Sitzt der Hund auf dem Beifahrersitz und ist nicht gesichert, droht eine Strafe.

Werden Hund und Katze nicht ausreichend gesichert, so stört es den Fahrer. Bei einem Unfall ist nicht nur das Tier, sondern auch der Mensch extrem gefährdet. Bei einem ADAC-Crashtest kam folgendes heraus: Schon bei einem Aufprall mit 50 km/h kann im Pkw das Dreißigfache des Eigengewichts auf einen Körper wirken. Ein mittelgroßer Hund, der 20 Kilogramm wiegt, entwickelt bei einem Unfall die Durchschlagskraft von einer halben Tonne (ca. 600 Kilogramm). 

Falscher Tiertransport: Diese Strafen drohen

Wer sein Tier nicht sicher im Auto transportiert, muss mit Strafen rechnen.
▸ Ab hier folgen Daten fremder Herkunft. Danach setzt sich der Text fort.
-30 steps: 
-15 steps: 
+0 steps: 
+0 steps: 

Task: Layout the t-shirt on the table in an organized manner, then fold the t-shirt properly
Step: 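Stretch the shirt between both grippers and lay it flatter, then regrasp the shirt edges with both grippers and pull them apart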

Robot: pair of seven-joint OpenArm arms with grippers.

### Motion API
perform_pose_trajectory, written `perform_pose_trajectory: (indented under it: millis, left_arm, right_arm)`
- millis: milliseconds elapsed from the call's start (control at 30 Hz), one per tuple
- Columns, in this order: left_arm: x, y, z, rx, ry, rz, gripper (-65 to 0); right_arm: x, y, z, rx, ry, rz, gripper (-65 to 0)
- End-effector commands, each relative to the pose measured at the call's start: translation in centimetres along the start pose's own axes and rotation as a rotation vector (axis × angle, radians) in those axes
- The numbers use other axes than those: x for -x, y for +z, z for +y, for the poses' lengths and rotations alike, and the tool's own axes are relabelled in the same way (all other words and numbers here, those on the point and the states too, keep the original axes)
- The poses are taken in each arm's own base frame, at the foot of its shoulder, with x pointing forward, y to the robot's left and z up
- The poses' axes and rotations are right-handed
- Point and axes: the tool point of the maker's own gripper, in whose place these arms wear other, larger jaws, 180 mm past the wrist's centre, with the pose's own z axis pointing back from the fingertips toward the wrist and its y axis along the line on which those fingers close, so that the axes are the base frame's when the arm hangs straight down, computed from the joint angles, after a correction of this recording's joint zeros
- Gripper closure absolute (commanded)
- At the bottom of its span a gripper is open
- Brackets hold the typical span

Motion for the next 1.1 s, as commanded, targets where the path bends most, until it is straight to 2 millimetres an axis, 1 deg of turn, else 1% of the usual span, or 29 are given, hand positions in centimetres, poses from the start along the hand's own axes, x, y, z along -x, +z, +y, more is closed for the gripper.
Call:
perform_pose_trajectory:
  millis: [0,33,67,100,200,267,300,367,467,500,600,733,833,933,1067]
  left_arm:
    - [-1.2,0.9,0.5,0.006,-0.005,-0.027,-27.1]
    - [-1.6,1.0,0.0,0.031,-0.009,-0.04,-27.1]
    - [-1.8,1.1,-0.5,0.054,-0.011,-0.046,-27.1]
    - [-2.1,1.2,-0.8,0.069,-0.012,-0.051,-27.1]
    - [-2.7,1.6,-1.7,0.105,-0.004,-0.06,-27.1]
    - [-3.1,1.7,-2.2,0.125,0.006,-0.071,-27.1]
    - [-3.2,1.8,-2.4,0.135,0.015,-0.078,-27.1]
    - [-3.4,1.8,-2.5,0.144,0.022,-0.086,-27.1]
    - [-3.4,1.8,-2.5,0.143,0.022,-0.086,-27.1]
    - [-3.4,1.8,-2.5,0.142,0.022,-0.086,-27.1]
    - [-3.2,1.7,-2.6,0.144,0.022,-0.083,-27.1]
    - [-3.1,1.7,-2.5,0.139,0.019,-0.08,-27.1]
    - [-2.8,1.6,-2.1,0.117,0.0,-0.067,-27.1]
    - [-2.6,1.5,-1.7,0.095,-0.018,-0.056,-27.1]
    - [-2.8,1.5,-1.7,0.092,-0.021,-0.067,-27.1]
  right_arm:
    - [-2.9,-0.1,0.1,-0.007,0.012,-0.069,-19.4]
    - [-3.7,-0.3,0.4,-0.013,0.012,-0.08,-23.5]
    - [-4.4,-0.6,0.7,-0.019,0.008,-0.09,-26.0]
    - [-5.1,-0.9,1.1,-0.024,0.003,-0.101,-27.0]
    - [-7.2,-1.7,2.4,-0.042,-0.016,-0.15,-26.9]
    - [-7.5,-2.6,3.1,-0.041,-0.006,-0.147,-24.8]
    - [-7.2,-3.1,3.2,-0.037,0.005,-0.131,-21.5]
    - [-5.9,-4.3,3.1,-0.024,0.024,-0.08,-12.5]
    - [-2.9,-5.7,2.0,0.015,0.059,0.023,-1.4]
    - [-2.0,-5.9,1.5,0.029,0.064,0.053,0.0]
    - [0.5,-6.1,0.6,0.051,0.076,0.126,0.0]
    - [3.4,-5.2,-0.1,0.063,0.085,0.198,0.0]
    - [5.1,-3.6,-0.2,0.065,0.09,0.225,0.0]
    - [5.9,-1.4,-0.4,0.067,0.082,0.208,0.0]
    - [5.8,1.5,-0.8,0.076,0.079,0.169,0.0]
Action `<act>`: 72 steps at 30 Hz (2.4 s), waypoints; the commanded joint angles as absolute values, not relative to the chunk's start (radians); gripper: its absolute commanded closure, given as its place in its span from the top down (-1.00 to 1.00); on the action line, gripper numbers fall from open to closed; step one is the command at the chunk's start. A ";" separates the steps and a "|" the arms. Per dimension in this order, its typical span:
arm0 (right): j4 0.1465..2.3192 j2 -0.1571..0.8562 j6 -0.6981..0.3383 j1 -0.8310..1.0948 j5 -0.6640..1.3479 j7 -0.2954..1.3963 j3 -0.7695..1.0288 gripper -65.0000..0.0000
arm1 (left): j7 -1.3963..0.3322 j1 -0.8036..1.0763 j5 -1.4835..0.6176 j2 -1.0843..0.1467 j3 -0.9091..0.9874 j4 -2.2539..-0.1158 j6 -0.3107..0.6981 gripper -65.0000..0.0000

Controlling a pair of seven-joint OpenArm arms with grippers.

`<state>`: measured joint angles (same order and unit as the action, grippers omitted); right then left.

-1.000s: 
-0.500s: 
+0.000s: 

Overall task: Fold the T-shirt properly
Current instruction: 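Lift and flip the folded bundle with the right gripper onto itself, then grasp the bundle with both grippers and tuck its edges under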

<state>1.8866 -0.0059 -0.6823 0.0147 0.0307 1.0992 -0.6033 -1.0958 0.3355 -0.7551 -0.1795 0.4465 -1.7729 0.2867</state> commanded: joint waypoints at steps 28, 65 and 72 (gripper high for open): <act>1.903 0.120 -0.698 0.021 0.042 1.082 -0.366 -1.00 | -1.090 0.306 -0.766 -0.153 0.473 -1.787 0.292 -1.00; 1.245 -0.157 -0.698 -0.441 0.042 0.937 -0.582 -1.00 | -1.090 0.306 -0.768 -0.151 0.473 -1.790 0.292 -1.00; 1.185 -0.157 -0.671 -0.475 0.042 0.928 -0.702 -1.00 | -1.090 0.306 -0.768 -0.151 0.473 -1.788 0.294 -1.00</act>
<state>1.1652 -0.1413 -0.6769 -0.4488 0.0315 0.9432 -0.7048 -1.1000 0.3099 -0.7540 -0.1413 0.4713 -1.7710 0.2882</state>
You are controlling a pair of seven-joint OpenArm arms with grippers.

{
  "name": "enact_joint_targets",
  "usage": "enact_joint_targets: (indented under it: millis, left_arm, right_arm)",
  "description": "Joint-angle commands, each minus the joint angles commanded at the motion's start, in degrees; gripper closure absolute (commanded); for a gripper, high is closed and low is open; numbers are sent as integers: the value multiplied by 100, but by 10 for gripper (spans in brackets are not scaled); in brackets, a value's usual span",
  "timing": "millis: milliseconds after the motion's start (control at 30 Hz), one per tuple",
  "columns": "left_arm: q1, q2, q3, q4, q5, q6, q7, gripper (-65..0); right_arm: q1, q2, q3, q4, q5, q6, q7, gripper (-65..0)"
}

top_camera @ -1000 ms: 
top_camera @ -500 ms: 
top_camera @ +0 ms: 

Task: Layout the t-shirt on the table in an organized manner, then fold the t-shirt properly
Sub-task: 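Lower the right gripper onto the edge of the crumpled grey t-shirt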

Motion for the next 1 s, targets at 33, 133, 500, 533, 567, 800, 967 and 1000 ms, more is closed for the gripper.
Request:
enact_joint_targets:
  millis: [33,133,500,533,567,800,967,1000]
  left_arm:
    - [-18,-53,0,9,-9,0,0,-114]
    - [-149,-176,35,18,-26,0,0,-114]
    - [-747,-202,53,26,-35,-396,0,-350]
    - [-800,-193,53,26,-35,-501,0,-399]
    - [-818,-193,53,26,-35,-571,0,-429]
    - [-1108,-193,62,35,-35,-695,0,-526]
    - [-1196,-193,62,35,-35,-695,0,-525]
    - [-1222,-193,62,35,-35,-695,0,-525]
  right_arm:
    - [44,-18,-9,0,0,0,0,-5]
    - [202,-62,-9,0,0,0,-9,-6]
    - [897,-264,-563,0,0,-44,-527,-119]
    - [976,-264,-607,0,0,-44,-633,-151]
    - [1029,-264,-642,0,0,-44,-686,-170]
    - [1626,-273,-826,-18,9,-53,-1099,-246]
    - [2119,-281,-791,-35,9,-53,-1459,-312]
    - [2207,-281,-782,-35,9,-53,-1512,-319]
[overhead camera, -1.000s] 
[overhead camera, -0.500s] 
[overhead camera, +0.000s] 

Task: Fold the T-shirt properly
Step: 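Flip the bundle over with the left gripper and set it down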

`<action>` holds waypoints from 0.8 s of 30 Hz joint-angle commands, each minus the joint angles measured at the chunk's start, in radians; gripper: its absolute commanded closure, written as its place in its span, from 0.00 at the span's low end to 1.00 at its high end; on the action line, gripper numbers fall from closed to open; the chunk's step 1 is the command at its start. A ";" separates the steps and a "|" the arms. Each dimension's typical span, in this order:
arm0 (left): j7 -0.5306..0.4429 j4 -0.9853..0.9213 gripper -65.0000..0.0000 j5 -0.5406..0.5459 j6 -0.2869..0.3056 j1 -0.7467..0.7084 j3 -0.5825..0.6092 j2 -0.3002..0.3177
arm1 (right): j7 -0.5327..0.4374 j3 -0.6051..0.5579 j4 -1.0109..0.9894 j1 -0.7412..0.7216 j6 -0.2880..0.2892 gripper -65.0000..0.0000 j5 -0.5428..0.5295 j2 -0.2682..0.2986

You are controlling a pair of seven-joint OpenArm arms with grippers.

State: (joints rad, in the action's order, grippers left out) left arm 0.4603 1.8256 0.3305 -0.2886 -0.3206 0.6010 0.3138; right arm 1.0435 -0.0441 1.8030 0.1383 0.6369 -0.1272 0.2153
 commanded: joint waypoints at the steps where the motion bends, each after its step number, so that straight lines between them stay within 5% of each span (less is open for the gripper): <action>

Ist das Tier bzw. die Ladung ungesichert, werden 35 Euro Verwarnungsgeld verlangt. Ist dabei noch eine Gefährdung mit im Spiel so sind es schon 60 Euro und ein Punkt in Flensburg. Richtig teuer wird es, wenn eine Sachbeschädigung hinzukommt. Dann liegt das Bußgeld bei 75 Euro plus einen Punkt in Flensburg.